= PROBLEM DETAILS =
Exact reproduction required: the lines below from the line with "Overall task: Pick" to the line with "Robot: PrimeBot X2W", both ends included, and no others.

________________________

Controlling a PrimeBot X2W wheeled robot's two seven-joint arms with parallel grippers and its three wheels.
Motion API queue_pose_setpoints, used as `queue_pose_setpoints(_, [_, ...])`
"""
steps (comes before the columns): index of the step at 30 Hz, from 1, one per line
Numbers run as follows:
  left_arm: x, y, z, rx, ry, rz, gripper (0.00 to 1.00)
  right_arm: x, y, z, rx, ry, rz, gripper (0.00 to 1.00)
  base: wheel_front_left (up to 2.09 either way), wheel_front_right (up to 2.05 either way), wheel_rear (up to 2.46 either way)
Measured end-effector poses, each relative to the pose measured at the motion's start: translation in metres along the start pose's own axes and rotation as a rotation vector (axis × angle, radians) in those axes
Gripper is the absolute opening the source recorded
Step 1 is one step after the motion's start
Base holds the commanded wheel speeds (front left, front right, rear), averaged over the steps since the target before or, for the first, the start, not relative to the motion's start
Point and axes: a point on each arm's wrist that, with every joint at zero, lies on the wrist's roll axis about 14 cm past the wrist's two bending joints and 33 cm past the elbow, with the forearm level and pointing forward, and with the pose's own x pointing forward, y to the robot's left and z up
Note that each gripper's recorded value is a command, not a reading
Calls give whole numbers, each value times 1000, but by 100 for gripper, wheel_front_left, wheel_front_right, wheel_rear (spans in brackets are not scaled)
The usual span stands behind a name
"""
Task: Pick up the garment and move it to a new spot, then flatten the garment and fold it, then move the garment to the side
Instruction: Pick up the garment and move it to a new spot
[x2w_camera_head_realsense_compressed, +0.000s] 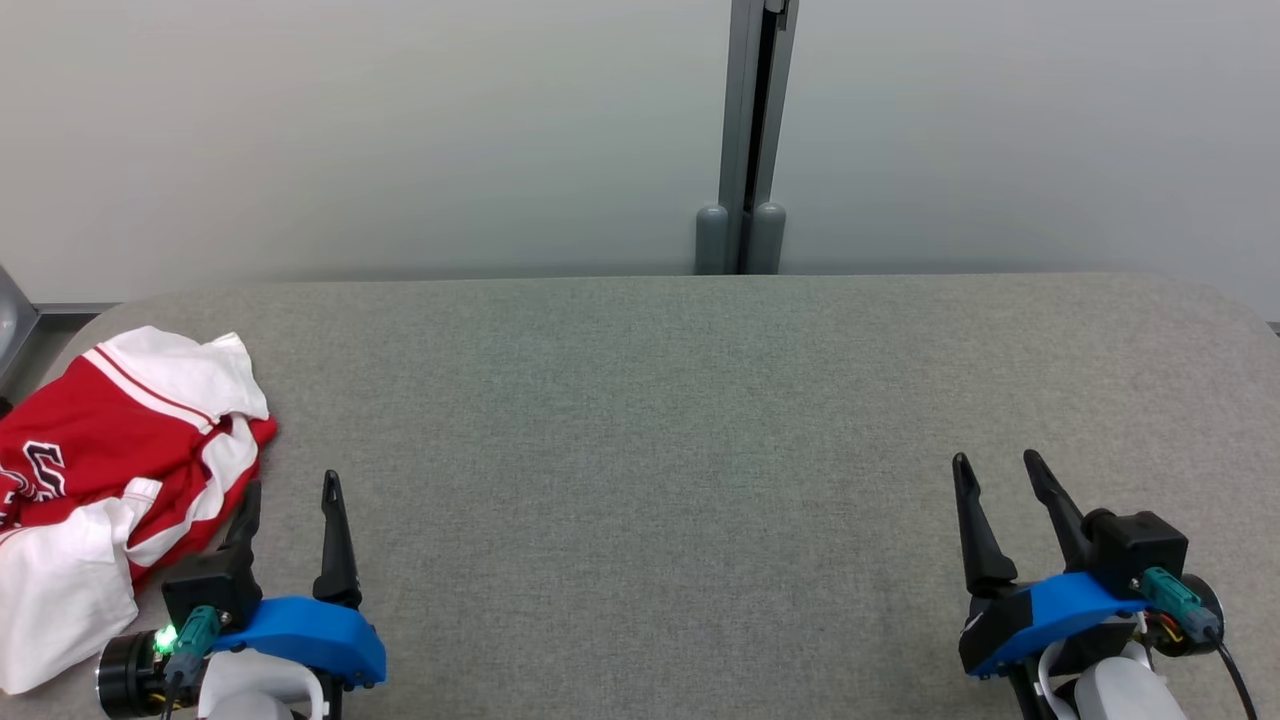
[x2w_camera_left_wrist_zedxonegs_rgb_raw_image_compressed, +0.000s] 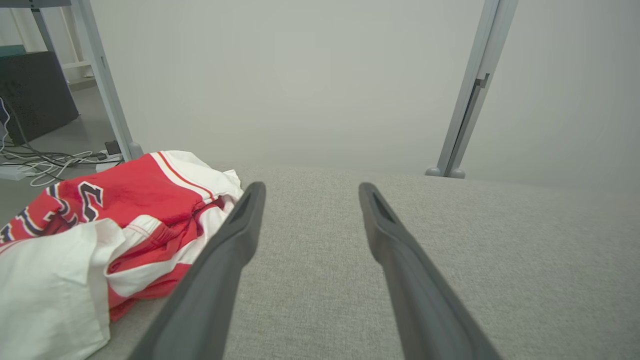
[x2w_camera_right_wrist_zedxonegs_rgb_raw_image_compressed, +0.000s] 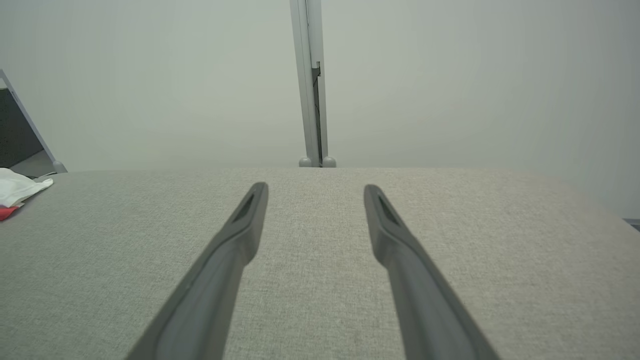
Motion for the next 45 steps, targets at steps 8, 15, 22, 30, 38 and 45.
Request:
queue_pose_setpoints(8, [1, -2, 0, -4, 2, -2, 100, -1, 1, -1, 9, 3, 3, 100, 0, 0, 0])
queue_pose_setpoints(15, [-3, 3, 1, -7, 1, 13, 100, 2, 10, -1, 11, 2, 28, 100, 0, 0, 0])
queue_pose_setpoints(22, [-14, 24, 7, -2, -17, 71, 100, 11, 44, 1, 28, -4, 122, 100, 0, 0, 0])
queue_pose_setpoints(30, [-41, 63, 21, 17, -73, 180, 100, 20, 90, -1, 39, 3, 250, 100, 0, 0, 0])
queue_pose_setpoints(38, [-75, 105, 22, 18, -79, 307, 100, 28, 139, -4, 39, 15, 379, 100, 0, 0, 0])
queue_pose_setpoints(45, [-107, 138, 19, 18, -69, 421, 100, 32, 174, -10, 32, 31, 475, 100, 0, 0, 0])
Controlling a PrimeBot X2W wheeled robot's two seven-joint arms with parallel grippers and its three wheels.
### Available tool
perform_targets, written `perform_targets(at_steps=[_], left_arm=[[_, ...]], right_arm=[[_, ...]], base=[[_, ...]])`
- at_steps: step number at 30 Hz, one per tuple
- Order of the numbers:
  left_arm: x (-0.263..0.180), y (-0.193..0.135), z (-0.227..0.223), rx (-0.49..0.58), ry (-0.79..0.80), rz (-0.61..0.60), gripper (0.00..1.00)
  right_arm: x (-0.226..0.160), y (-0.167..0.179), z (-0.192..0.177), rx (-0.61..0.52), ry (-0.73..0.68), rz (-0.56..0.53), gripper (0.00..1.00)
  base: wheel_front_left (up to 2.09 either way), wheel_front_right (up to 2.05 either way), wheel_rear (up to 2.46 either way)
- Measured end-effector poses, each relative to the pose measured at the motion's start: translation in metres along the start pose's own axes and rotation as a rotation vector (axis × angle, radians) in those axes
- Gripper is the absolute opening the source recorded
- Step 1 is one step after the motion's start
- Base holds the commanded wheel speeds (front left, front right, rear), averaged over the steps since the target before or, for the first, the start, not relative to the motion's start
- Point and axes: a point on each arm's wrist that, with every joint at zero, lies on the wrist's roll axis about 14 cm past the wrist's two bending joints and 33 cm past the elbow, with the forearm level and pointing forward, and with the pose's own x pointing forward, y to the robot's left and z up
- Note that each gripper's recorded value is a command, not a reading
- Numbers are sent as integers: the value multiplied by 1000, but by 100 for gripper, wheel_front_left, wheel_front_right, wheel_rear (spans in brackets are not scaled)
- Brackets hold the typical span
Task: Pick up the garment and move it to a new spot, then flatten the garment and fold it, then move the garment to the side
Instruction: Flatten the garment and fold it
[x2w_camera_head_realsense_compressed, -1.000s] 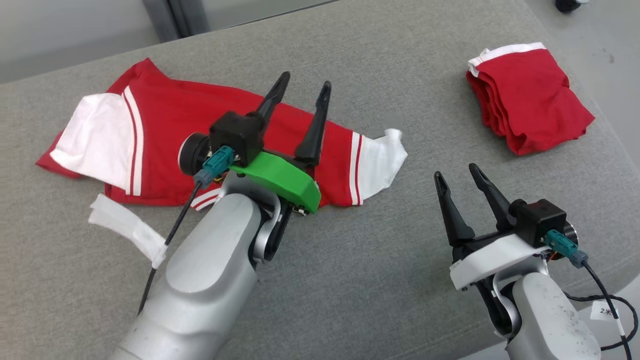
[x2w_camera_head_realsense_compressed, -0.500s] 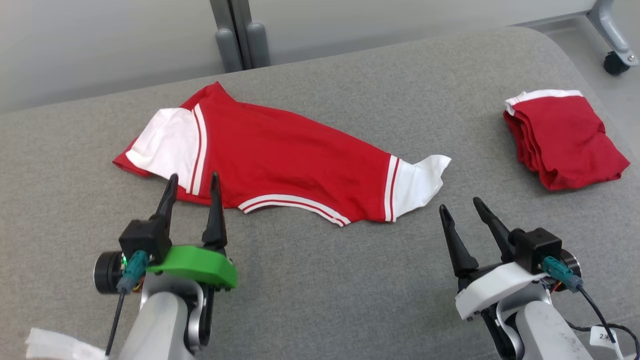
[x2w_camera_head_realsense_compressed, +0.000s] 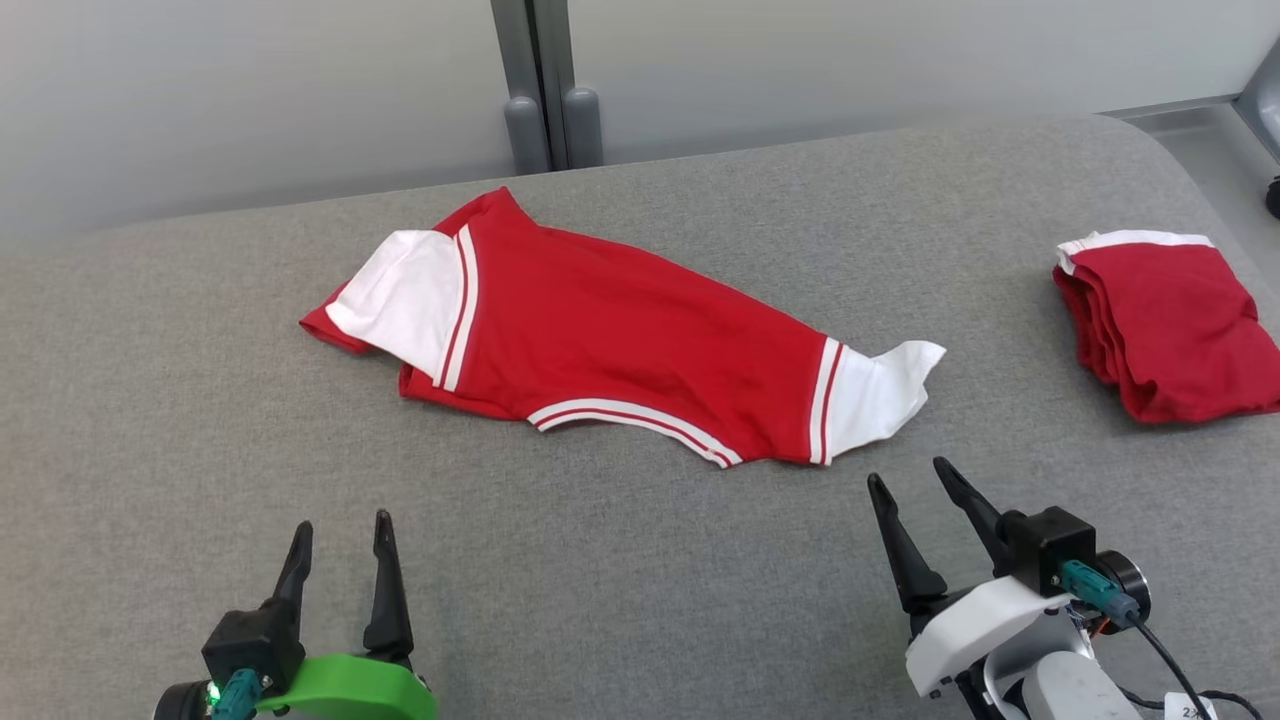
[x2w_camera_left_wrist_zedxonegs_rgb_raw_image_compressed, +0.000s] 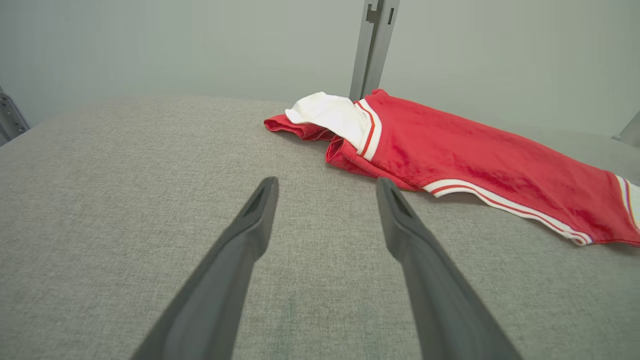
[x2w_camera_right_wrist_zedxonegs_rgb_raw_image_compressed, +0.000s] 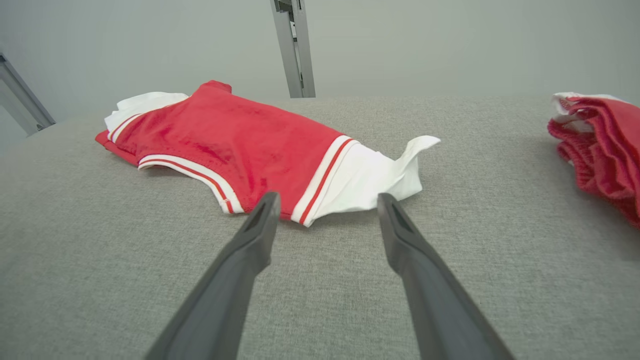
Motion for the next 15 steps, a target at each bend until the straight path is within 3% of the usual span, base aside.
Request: perform_targets(at_steps=[8,15], left_arm=[[6,-5,5,-15,-16,-12,100],[11,-3,7,-49,-19,2,100]], right_arm=[[23,42,-8,-28,28,140,100],[64,112,-9,-90,40,374,100]], base=[[0,0,0],[0,0,0]])
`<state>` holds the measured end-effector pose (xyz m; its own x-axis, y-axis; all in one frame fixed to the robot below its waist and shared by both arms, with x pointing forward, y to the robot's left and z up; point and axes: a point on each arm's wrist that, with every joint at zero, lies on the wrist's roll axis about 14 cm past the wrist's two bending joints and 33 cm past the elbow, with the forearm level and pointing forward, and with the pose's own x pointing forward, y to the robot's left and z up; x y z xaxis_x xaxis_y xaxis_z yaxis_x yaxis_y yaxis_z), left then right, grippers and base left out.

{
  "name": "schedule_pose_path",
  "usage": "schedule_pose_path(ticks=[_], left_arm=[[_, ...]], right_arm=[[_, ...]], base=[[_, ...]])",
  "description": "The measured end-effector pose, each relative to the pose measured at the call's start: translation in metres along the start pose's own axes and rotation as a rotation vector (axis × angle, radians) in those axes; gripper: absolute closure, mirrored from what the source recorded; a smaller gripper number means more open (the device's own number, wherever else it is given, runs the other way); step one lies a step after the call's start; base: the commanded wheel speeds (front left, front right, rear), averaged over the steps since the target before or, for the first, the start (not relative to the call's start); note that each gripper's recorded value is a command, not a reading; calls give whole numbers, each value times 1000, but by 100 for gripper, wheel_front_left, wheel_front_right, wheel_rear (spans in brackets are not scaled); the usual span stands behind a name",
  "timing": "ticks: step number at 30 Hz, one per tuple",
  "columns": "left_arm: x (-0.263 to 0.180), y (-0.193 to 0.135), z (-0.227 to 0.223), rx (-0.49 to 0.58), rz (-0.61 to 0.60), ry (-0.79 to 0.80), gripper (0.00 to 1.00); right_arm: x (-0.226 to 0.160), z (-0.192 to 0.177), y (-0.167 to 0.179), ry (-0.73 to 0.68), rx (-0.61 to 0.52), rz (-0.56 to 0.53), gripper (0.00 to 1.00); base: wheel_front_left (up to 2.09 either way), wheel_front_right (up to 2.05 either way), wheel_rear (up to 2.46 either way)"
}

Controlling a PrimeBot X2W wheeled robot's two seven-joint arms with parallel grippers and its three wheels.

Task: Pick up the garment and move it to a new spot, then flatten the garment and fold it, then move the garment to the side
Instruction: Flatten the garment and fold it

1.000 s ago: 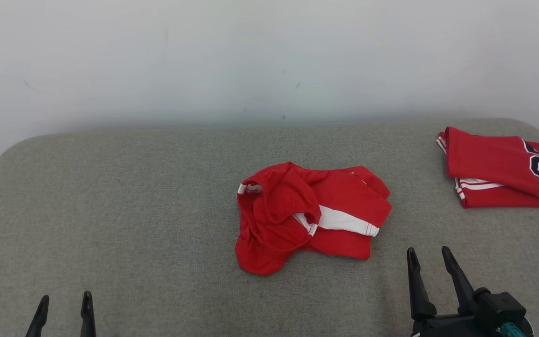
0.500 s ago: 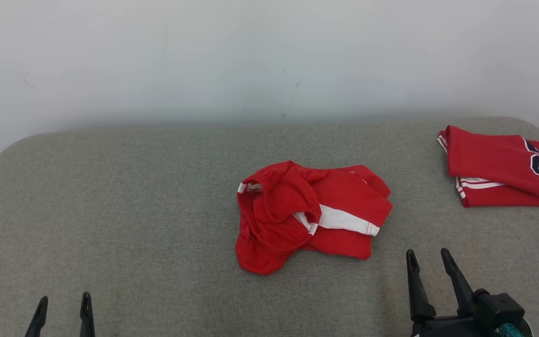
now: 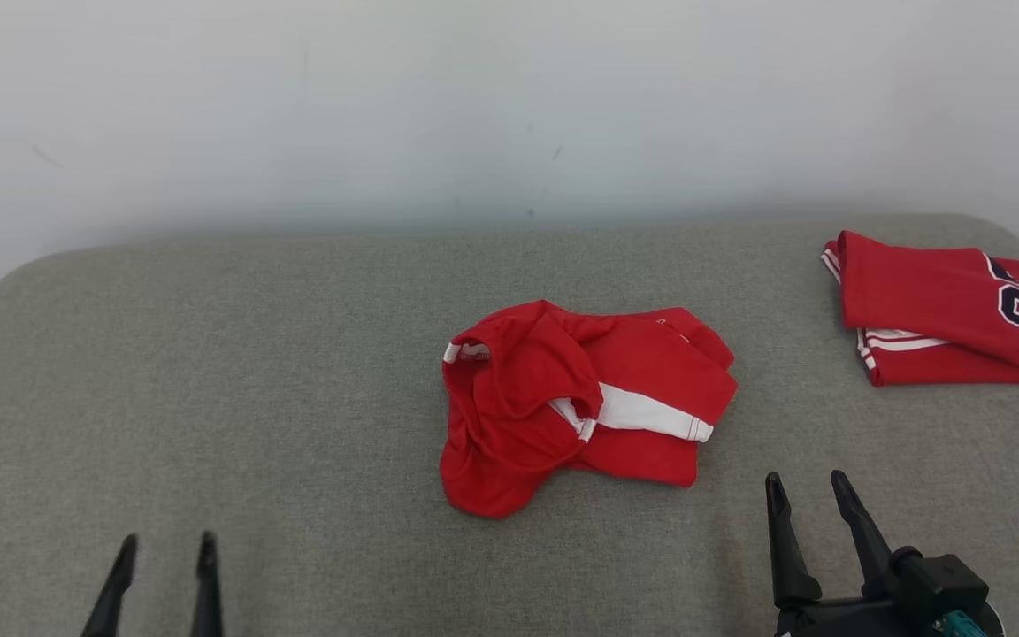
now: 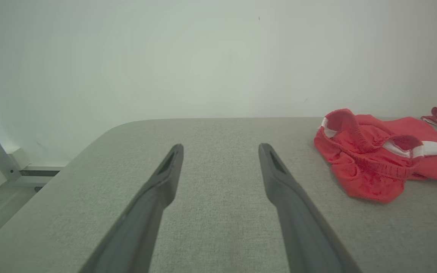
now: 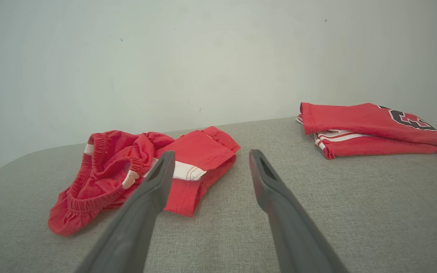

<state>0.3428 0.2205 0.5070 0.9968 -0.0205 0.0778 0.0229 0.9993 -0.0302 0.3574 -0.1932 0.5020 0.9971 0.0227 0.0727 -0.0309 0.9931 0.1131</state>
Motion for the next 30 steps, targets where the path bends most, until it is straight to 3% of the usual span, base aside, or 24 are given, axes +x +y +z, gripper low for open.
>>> schedule_pose_path(ticks=[14,30], left_arm=[[77,-140,22,-40,-424,-61,0],[103,-249,-52,-19,-778,161,0]], right_arm=[[-2,-1,-15,5,3,-51,0],[-9,-14,-56,48,24,-192,0]], base=[[0,0,0],[0,0,0]])
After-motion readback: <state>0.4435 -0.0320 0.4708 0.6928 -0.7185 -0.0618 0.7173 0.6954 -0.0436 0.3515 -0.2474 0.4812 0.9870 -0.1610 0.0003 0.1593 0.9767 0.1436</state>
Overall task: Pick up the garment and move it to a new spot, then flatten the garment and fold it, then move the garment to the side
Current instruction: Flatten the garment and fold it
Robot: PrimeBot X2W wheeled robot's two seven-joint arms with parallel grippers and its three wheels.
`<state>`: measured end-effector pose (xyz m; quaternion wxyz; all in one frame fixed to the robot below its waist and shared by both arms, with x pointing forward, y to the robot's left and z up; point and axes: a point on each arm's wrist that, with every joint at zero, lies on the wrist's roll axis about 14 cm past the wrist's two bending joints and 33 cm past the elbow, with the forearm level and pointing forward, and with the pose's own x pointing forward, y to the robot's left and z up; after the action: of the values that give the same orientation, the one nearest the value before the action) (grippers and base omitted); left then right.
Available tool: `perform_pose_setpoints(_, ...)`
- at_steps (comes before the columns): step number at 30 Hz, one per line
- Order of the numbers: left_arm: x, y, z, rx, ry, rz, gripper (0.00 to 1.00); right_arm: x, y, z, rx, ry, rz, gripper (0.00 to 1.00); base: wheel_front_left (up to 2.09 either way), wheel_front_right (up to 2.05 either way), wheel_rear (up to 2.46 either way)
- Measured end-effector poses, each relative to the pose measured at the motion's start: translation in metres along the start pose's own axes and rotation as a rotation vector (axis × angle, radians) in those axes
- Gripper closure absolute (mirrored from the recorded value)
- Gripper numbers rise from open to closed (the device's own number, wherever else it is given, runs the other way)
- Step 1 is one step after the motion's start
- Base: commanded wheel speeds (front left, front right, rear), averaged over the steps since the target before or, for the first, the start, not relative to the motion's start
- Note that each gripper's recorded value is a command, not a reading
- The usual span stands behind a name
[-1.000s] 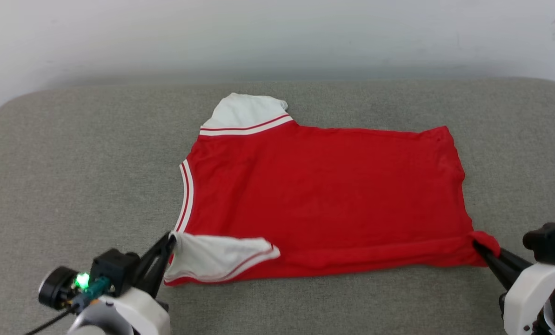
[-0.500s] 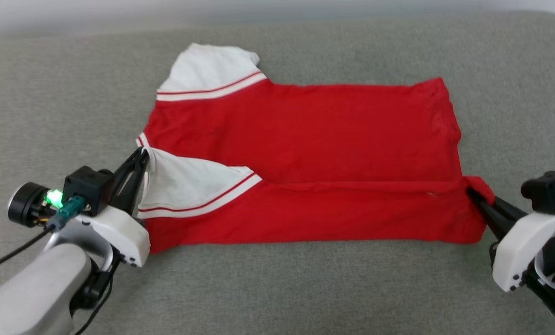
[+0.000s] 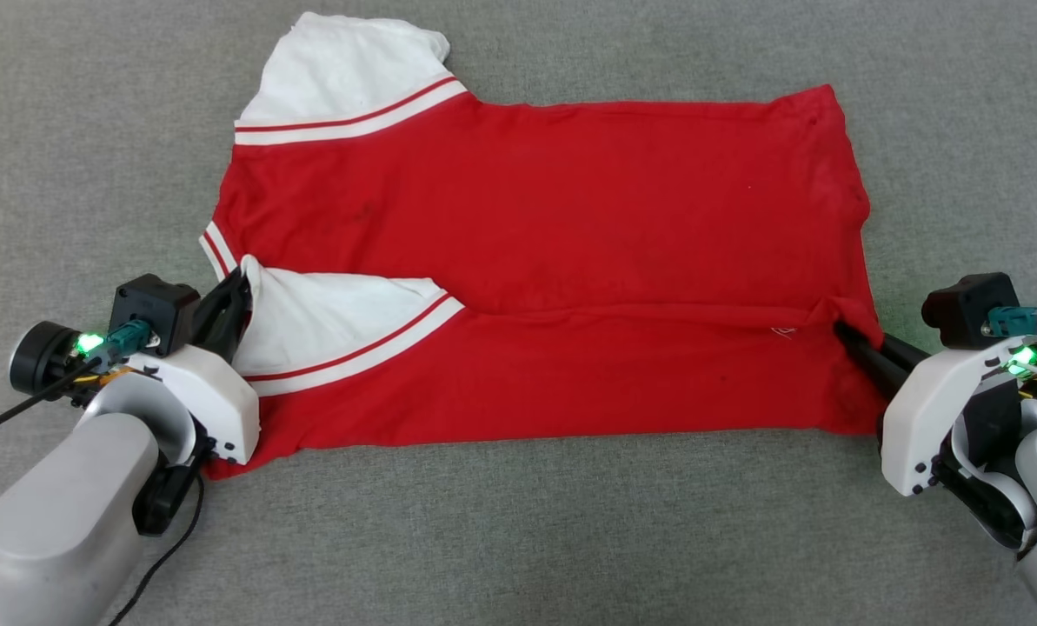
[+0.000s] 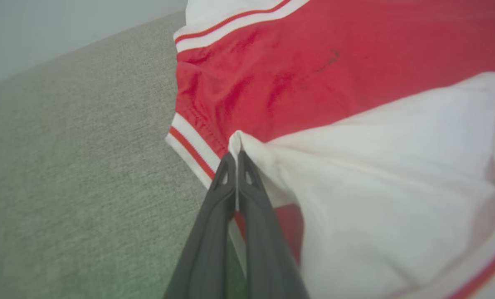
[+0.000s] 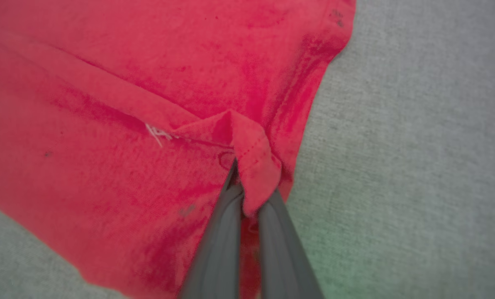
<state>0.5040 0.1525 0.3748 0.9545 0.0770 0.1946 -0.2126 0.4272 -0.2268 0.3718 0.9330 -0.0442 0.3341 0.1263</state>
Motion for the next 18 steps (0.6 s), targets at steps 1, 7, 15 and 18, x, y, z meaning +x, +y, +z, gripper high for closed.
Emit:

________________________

= COMPLETED TASK =
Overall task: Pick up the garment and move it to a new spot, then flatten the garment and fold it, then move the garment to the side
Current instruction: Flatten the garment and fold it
Robot: PrimeBot X2W wheeled robot's two seven-joint arms with parallel grippers and its three wheels.

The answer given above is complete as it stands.